▶ DESCRIPTION OF THE TASK
Going through the data below, copy out each line where the word "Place" shows up.

---------- DATASET EXTRACT ----------

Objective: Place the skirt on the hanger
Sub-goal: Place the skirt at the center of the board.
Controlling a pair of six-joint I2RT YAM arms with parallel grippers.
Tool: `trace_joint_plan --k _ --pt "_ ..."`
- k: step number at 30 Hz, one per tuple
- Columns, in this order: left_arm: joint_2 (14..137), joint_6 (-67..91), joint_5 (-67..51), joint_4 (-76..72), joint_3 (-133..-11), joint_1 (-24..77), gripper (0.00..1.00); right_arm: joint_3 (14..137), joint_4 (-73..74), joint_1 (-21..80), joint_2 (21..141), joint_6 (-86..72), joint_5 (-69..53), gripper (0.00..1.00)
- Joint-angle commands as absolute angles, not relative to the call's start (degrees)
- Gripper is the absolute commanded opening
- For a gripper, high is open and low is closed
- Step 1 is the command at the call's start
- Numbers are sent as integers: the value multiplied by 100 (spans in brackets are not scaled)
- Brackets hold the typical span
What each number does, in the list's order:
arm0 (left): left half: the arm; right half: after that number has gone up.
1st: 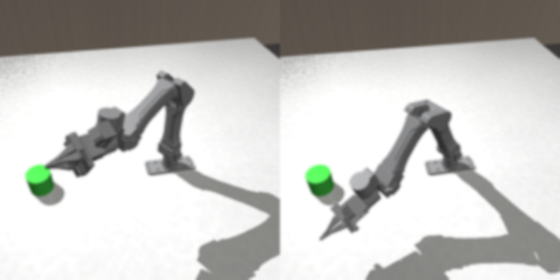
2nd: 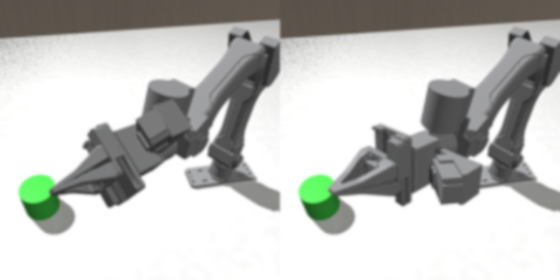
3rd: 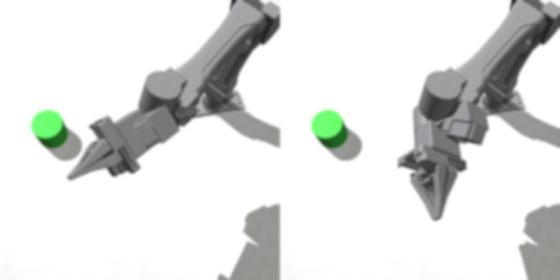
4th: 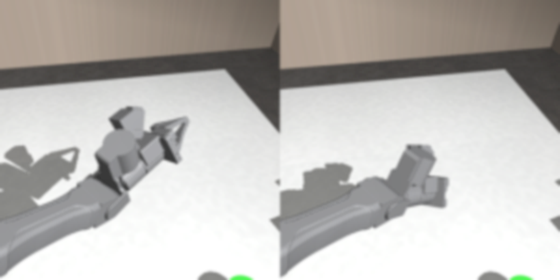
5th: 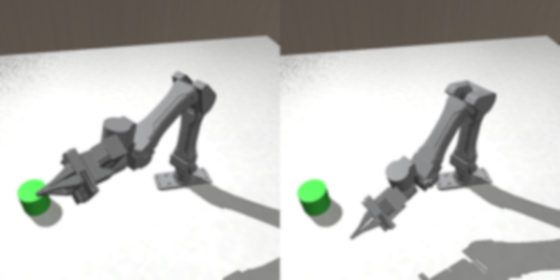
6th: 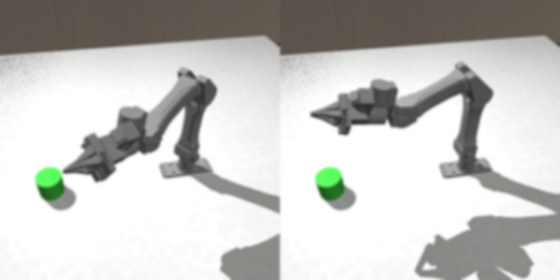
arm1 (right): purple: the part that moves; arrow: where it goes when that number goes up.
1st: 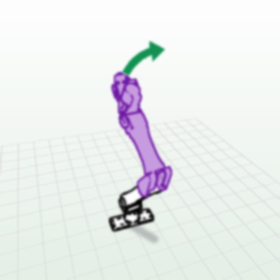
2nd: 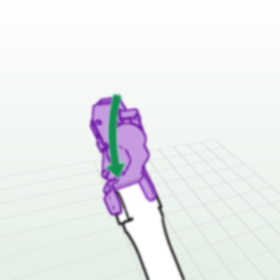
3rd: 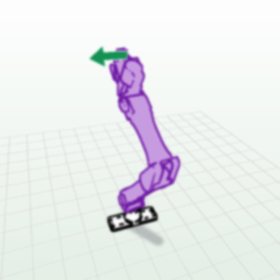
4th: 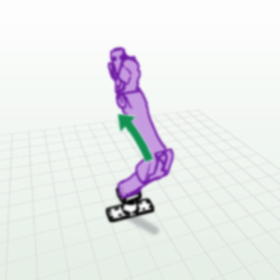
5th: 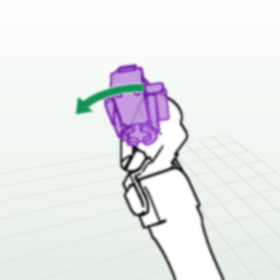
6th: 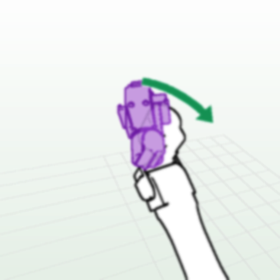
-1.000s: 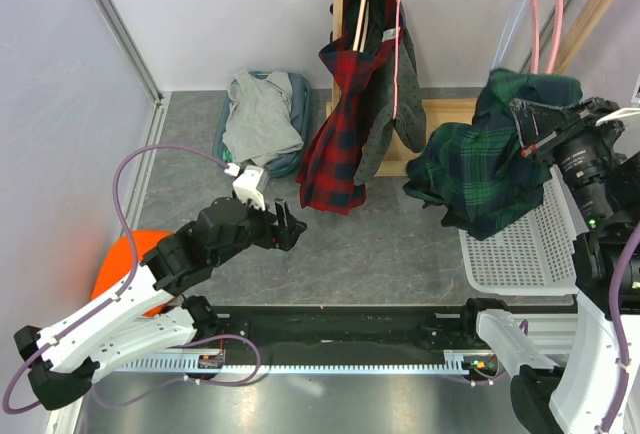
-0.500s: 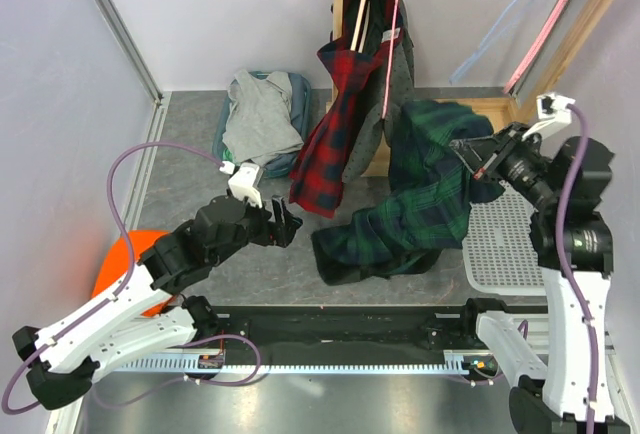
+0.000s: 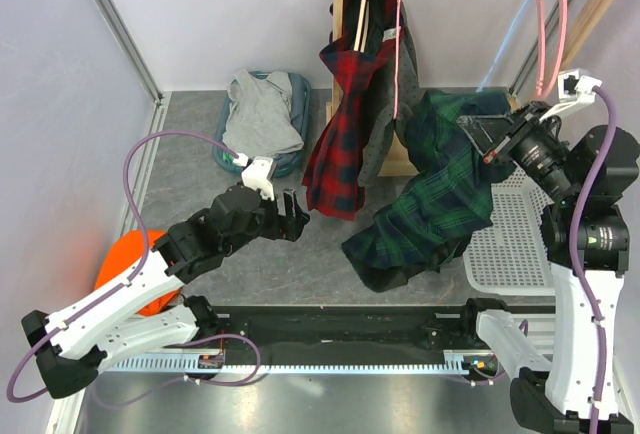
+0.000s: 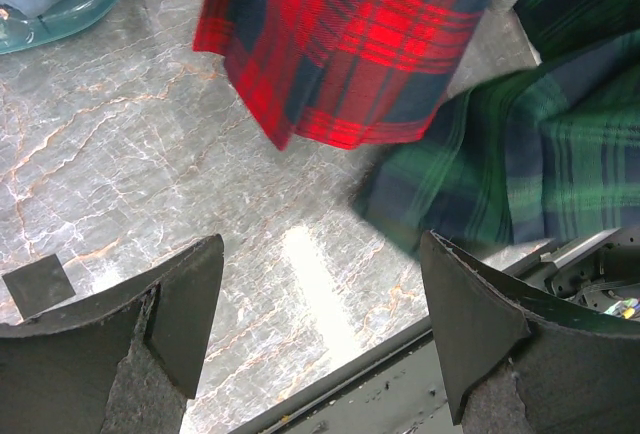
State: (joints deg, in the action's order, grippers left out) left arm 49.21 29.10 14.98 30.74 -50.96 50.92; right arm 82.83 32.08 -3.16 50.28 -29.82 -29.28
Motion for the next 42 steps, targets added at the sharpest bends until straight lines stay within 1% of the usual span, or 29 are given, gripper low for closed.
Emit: trace_joint_plan --k 1,2,4,7,8,9,12,16,19,20,21,22,23,24,26,27,30,33,37,40,42 --pt "4913 2760 1617 2865 -5361 5106 86 7432 983 -246 4783 -3803 -4567 0" --pt "4913 2760 1626 2848 -5353 5106 86 7166 602 -211 4703 -4154 -5040 0" --pt "4931 2777 1626 2813 -5361 5106 86 6456 -215 -62 4458 -4376 -5308 0" --pt "5062 2795 1591 2769 -5379 5106 86 5813 -317 272 4264 -4377 -5616 0" --pt "5097 2795 1573 2760 -5388 5106 86 5670 -229 377 4219 -4299 -5520 0" --pt "5150 2821 1565 2751 -5396 5106 86 5565 294 561 4175 -4011 -5354 0" --pt "5343 2883 1529 2742 -5423 5106 86 5108 1261 860 4070 -3492 -4793 0" --pt "5642 2971 1372 2663 -5397 5106 86 4449 2319 1019 4131 -3130 -4088 0" --pt "5818 2997 1240 2611 -5379 5106 86 4194 3171 1037 4393 -2709 -3728 1" --pt "5914 3006 1204 2584 -5370 5106 86 4149 3373 1046 4473 -2620 -3640 7" --pt "5959 3015 1161 2549 -5370 5106 86 4122 3767 1072 4578 -2515 -3517 23" --pt "5994 3015 1056 2462 -5370 5106 86 4096 3927 1098 4753 -2401 -3289 30" --pt "6099 3006 1020 2409 -5353 5106 86 4104 4085 1116 4833 -2269 -3061 38" --pt "6143 3015 993 2382 -5353 5106 86 4200 4400 1125 4999 -2215 -2832 54" --pt "6248 3015 941 2294 -5352 5106 86 4332 4587 1125 5080 -2075 -2287 59" --pt "6336 3015 914 2277 -5361 5098 86 4542 4692 1116 5115 -2057 -2137 65" --pt "6521 3015 748 2224 -5361 5106 86 5025 4659 1134 5115 -1969 -1899 74" --pt "6600 3006 493 2171 -5282 5106 86 5421 4352 1142 5159 -1943 -1880 80" --pt "6653 3015 185 2030 -5089 5106 86 5686 3860 1282 5466 -1916 -1881 82" --pt "6706 3058 132 1978 -4957 5106 86 5748 3297 1844 5931 -1846 -1627 83" --pt "6732 3076 149 1978 -4904 5106 86 5975 3147 2494 6482 -1767 -1172 83"
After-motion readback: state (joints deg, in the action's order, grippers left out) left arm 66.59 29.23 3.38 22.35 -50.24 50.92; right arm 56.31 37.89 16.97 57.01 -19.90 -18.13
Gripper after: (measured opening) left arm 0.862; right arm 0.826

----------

▶ TASK RESULT
Objective: Place the skirt on the hanger
Sub-goal: Place the skirt at the center of the board.

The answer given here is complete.